◆ **DATA FOR REVIEW**
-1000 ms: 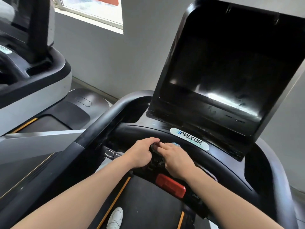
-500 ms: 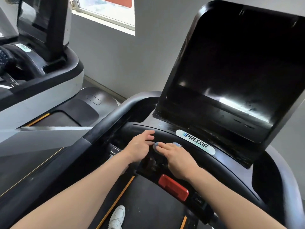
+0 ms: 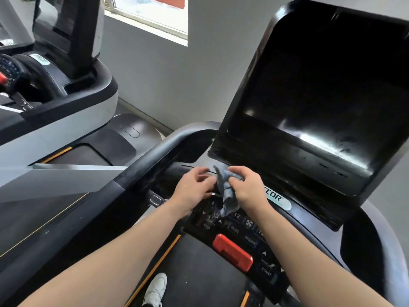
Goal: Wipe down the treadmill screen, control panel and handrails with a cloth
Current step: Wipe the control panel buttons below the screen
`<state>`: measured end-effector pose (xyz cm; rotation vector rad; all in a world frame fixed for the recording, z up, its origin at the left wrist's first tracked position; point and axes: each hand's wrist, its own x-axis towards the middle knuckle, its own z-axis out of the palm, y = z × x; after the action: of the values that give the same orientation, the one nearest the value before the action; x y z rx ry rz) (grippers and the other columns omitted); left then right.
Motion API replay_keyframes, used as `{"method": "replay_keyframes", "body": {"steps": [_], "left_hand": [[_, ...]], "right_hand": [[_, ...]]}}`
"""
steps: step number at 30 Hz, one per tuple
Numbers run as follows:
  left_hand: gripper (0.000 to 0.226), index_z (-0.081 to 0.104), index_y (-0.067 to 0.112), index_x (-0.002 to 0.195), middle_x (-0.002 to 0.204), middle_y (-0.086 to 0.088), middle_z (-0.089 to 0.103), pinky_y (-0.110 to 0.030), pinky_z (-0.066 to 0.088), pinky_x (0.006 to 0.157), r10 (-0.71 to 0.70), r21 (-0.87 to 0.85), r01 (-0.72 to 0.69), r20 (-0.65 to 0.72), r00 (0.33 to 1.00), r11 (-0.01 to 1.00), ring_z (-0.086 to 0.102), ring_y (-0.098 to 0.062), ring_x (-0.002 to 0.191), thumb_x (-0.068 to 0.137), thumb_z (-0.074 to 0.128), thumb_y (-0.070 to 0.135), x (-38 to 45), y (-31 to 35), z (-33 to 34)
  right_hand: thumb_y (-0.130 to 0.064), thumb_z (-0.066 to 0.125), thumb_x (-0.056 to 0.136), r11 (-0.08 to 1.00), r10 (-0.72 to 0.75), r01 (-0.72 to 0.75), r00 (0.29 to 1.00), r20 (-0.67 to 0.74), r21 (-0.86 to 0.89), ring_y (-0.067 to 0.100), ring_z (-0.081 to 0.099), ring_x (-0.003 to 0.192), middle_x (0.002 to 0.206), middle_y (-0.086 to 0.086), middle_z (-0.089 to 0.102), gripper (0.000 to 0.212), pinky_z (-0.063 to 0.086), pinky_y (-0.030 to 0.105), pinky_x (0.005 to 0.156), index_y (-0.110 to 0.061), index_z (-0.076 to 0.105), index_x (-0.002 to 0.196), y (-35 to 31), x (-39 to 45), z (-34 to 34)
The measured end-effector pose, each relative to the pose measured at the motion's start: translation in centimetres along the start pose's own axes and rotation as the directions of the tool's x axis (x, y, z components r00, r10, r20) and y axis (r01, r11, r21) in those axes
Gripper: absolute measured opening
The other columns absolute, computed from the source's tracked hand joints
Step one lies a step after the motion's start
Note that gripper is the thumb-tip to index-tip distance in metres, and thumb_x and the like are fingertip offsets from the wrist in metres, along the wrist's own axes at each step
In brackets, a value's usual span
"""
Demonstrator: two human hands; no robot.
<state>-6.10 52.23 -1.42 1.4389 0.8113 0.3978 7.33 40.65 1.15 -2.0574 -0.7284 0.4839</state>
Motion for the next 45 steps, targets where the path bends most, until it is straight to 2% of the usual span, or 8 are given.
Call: {"method": "replay_keyframes", "body": {"steps": [4,8,12,18,24,37,41,45], "left_hand": [[0.013,0.072,0.021,0.105,0.093,-0.001,0.077,-0.043,0.061,0.081,0.009,-0.094,-0.010,-0.016,1.000,0.996,0.074,-0.019,0.085,0.092,0.077,0.021,0.9,1.4,0.7],[0.007,0.069,0.023,0.090,0.077,0.000,0.068,-0.036,0.054,0.068,0.110,0.130,-0.103,-0.053,0.992,0.986,0.061,-0.013,0.069,0.089,0.076,0.024,1.2,1.4,-0.6],[0.018,0.068,0.027,0.089,0.070,0.006,0.062,-0.027,0.042,0.064,0.135,0.342,-0.127,0.000,0.991,0.931,0.050,-0.005,0.058,0.092,0.067,0.009,0.5,-2.2,-1.7],[0.017,0.068,0.019,0.102,0.108,-0.003,0.055,-0.042,0.048,0.083,0.514,0.839,-0.300,0.028,0.857,0.454,0.048,-0.026,0.096,0.094,0.061,0.005,-1.1,-7.2,-0.2],[0.034,0.069,-0.003,0.126,0.125,-0.015,0.066,-0.046,0.047,0.108,0.641,0.724,-0.690,0.519,0.565,0.022,0.058,-0.034,0.118,0.093,0.066,0.004,-6.0,-12.4,2.7],[0.045,0.060,0.004,0.143,0.152,-0.009,0.055,-0.041,0.043,0.114,0.640,0.670,-0.696,0.421,0.643,0.259,0.054,-0.030,0.132,0.098,0.053,0.003,-2.4,-10.5,1.0],[0.049,0.059,0.007,0.145,0.156,-0.004,0.052,-0.036,0.040,0.118,0.589,0.573,-0.803,0.595,0.547,0.166,0.052,-0.025,0.134,0.097,0.058,0.001,-3.6,-11.1,1.7],[0.049,0.063,0.008,0.140,0.150,-0.002,0.056,-0.040,0.047,0.109,0.609,0.684,-0.660,0.390,0.691,0.312,0.056,-0.027,0.123,0.092,0.069,0.000,-2.0,-10.3,1.8]], "right_hand": [[-0.010,0.062,0.100,0.849,0.181,-0.243,0.968,0.175,0.470,0.029,0.075,0.089,0.098,0.021,0.078,0.017,0.060,0.045,0.084,-0.008,0.078,0.100,-1.2,-0.9,0.0],[-0.026,0.061,0.102,0.997,-0.051,0.058,0.992,0.113,-0.055,0.013,0.070,0.083,0.087,-0.003,0.077,0.021,0.052,0.033,0.080,-0.018,0.079,0.093,0.5,-1.6,-2.1],[-0.025,0.062,0.101,0.819,-0.242,0.306,0.951,0.191,-0.485,0.023,0.062,0.117,0.122,0.000,0.073,0.027,0.044,0.036,0.106,-0.015,0.072,0.124,5.1,-3.0,-3.5],[-0.042,0.048,0.108,0.719,-0.210,0.321,0.946,0.247,-0.616,0.028,0.044,0.136,0.153,0.004,0.054,0.050,0.035,0.040,0.120,-0.014,0.053,0.150,9.3,-4.2,-2.3],[-0.031,0.068,0.100,0.641,-0.355,0.386,0.915,0.189,-0.664,0.032,0.061,0.117,0.127,0.011,0.071,0.031,0.054,0.043,0.103,-0.008,0.072,0.120,9.8,-4.5,-2.2],[-0.050,0.032,0.110,0.710,-0.114,0.273,0.954,0.276,-0.649,0.022,0.046,0.121,0.138,-0.008,0.063,0.052,0.049,0.044,0.102,-0.027,0.048,0.154,9.9,-4.4,-2.2],[-0.050,0.033,0.110,0.745,-0.091,0.240,0.961,0.261,-0.622,0.022,0.045,0.118,0.137,-0.007,0.063,0.049,0.046,0.043,0.104,-0.030,0.050,0.151,9.9,-4.4,-2.4],[-0.051,0.034,0.110,0.756,-0.067,0.227,0.960,0.272,-0.614,0.022,0.046,0.118,0.136,-0.007,0.064,0.048,0.046,0.043,0.104,-0.032,0.051,0.151,9.7,-4.2,-2.4]]}}
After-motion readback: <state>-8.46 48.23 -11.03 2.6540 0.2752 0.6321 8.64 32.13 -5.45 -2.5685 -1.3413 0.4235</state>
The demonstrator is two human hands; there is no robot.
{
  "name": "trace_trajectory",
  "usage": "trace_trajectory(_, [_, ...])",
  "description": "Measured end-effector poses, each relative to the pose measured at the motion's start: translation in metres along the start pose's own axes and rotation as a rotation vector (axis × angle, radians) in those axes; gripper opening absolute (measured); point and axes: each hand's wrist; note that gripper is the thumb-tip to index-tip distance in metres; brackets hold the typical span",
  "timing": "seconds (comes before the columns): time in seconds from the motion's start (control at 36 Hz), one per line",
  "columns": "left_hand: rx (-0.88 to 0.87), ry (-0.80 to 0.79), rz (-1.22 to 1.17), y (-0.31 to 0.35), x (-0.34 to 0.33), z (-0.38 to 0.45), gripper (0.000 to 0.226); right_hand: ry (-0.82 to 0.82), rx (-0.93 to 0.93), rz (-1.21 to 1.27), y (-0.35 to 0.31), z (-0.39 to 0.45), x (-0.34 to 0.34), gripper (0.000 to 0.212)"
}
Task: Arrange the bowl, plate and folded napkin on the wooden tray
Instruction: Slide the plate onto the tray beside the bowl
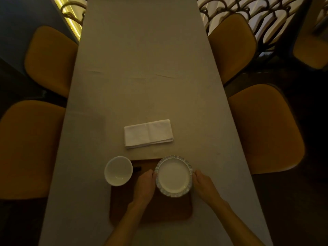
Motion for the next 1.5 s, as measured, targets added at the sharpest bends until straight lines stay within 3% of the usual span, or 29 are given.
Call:
trace_trajectory(0.22, [-0.010, -0.007, 0.038, -0.005, 0.003, 0.003, 0.037, -0.029, 0.028, -0.102, -0.004, 0.003, -0.007, 0.024])
trace_trajectory(0.39, [-0.023, -0.025, 0.049, -0.003, 0.002, 0.007, 0.040, -0.009, -0.051, 0.011, -0.005, 0.009, -0.004, 0.031])
trace_trajectory(0.92, [0.025, -0.058, 0.052, 0.004, 0.006, 0.007, 0.041, -0.054, -0.030, 0.032, -0.003, 0.015, 0.004, 0.029])
trace_trajectory(1.25, [0.007, 0.014, 0.105, 0.015, 0.025, -0.011, 0.035, 0.067, -0.058, -0.070, 0.000, 0.006, 0.031, 0.025])
trace_trajectory(1.5, [-0.137, 0.105, 0.183, 0.044, 0.048, -0.036, 0.039, 0.225, -0.053, -0.223, -0.021, -0.018, 0.058, 0.031])
Point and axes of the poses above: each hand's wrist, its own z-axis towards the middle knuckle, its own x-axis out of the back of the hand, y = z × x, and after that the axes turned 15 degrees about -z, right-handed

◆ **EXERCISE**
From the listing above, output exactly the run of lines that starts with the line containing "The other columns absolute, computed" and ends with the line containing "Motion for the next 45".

◆ **THE COMPLETED TASK**
The other columns absolute, computed from the source's tracked hand joints
Step one lies a step after the motion's start
Note that gripper is the thumb-tip to index-tip distance in metres, and thumb_x and the like are fingertip offsets from the wrist in metres, along the wrist's own axes at each step
In brackets, a value's usual span
"""
Demonstrator: two human hands; no robot.
<state>-6.10 52.23 -1.42 1.4389 0.8113 0.3978 7.33 40.65 1.15 -2.0574 -0.7284 0.4839</state>
Motion for the next 45 steps, targets where the path bends most, until it is straight to 2% of the usual span, or 8 are given.

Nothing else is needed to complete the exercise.